Nitro compounds participate in several organic reactions, the most important being their reduction to the corresponding amines:

RNO2 + 3 H2 → RNH2 + 2 H2O

Virtually all aromatic amines (e.g. aniline) are derived from nitroaromatics through such catalytic hydrogenation. A variation is formation of a dimethylaminoarene with palladium on carbon and formaldehyde:[21]

Nitro compound hydrogenation
Nitro compound hydrogenation

The α-carbon of nitroalkanes is somewhat acidic. The pKa values of nitromethane and 2-nitropropane are respectively 17.2 and 16.9 in dimethyl sulfoxide (DMSO) solution, suggesting an aqueous pKa of around 11.[22] In other words, these carbon acids can be deprotonated in aqueous solution. The conjugate base is called a nitronate, and behaves similar to an enolate. In the nitroaldol reaction, it adds directly to aldehydes, and, with enones, can serve as a Michael donor. Conversely, a nitroalkene reacts with enols as a Michael acceptor.[23][24]

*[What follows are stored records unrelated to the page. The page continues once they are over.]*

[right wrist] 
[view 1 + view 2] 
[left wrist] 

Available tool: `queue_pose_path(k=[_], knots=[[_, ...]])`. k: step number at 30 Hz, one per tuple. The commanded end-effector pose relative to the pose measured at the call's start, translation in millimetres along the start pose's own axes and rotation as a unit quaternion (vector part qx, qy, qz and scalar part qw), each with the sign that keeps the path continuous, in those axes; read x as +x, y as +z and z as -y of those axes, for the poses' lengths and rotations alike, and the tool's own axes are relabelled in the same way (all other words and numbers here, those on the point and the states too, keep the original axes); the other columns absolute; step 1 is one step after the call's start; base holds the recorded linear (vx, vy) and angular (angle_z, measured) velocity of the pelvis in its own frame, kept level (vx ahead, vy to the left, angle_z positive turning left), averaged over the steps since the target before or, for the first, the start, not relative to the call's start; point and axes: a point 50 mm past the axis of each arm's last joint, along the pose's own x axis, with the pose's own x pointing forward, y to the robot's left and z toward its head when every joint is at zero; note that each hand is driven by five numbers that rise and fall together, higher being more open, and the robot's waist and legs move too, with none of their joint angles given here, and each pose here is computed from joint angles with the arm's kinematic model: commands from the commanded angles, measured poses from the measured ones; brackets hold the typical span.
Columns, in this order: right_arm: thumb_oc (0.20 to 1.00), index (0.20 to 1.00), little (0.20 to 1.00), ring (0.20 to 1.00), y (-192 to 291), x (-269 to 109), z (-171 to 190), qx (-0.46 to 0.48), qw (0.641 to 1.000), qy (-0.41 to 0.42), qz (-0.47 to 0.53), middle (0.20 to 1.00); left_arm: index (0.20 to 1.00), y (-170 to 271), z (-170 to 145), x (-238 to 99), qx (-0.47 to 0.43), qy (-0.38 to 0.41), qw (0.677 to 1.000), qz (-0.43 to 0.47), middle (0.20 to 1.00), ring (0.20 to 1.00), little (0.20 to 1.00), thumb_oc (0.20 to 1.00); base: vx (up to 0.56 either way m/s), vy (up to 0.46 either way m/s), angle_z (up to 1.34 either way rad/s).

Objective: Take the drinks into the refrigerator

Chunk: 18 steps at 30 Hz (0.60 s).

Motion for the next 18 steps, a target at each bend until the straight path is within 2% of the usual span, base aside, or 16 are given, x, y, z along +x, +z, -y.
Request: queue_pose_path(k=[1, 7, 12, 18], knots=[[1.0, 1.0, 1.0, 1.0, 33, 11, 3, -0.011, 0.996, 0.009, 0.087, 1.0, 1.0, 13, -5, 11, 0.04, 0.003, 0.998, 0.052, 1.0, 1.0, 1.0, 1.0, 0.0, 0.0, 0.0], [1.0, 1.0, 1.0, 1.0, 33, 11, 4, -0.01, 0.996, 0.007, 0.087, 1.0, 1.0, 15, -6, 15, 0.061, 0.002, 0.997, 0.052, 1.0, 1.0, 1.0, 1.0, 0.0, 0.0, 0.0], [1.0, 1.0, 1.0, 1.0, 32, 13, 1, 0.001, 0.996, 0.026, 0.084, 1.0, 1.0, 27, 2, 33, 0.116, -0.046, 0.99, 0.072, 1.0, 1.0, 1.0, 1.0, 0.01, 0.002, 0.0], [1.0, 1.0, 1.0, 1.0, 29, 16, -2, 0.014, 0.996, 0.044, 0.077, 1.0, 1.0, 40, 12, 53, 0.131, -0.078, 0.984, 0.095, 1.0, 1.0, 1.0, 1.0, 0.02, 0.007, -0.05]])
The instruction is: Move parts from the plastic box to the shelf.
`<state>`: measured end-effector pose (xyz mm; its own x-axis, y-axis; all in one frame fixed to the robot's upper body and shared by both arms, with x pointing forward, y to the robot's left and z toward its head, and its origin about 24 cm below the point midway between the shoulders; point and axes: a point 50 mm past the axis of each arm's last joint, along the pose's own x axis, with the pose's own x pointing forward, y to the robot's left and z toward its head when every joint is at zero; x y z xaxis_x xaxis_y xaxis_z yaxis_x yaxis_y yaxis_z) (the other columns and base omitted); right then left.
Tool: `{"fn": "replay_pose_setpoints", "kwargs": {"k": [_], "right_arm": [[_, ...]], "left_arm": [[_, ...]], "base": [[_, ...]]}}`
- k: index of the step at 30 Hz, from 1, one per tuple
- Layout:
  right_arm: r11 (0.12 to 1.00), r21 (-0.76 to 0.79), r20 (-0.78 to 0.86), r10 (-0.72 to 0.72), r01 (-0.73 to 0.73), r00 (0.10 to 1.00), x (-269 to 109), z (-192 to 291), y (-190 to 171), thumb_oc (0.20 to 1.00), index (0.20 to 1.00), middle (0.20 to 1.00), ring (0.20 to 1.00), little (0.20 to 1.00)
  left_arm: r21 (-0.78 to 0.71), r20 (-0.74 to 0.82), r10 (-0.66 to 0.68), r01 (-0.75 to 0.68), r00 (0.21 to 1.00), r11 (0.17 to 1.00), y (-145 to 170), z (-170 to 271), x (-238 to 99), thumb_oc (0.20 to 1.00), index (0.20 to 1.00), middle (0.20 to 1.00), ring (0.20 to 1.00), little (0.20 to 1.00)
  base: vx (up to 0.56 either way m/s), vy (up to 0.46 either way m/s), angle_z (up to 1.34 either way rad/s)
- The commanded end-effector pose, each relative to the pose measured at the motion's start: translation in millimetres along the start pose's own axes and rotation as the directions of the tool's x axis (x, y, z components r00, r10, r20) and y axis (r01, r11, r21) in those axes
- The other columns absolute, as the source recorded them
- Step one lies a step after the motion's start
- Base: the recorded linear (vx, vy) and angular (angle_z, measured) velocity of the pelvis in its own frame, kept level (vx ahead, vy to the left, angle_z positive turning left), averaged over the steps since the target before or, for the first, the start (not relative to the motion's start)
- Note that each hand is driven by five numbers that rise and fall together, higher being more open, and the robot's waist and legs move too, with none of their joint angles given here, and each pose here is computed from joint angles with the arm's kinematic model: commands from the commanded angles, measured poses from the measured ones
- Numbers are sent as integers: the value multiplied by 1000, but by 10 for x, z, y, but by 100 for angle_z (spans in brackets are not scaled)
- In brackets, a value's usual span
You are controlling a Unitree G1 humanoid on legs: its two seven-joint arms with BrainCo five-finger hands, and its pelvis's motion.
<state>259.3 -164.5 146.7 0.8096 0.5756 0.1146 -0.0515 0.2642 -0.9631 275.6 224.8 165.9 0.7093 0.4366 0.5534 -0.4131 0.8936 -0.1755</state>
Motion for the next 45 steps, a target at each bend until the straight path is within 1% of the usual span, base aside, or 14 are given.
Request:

Nitronates are also key intermediates in the Nef reaction: when exposed to acids or oxidants, a nitronate hydrolyzes to a carbonyl and azanone.[25]

Grignard reagents combine with nitro compounds to give a nitrone; but a Grignard reagent with an α hydrogen will then add again to the nitrone to give a hydroxylamine salt.[26]

Dye syntheses

The Leimgruber–Batcho, Bartoli and Baeyer–Emmerling indole syntheses begin with aromatic nitro compounds. Indigo can be synthesized in a condensation reaction from ortho-nitrobenzaldehyde and acetone in strongly basic conditions in a reaction known as the Baeyer–Drewson indigo synthesis.

Biochemical reactions

Many flavin-dependent enzymes are capable of oxidizing aliphatic nitro compounds to less-toxic aldehydes and ketones. Nitroalkane oxidase and 3-nitropropionate oxidase oxidize aliphatic nitro compounds exclusively, whereas other enzymes such as glucose oxidase have other physiological substrates.[27]


Explosive decomposition of organo nitro compounds are redox reactions, wherein both the oxidant (nitro group) and the fuel (hydrocarbon substituent) are bound within the same molecule. The explosion process generates heat by forming highly stable products including molecular nitrogen (N2), carbon dioxide, and water. The explosive power of this redox reaction is enhanced because these stable products are gases at mild temperatures. Many contact explosives contain the nitro group.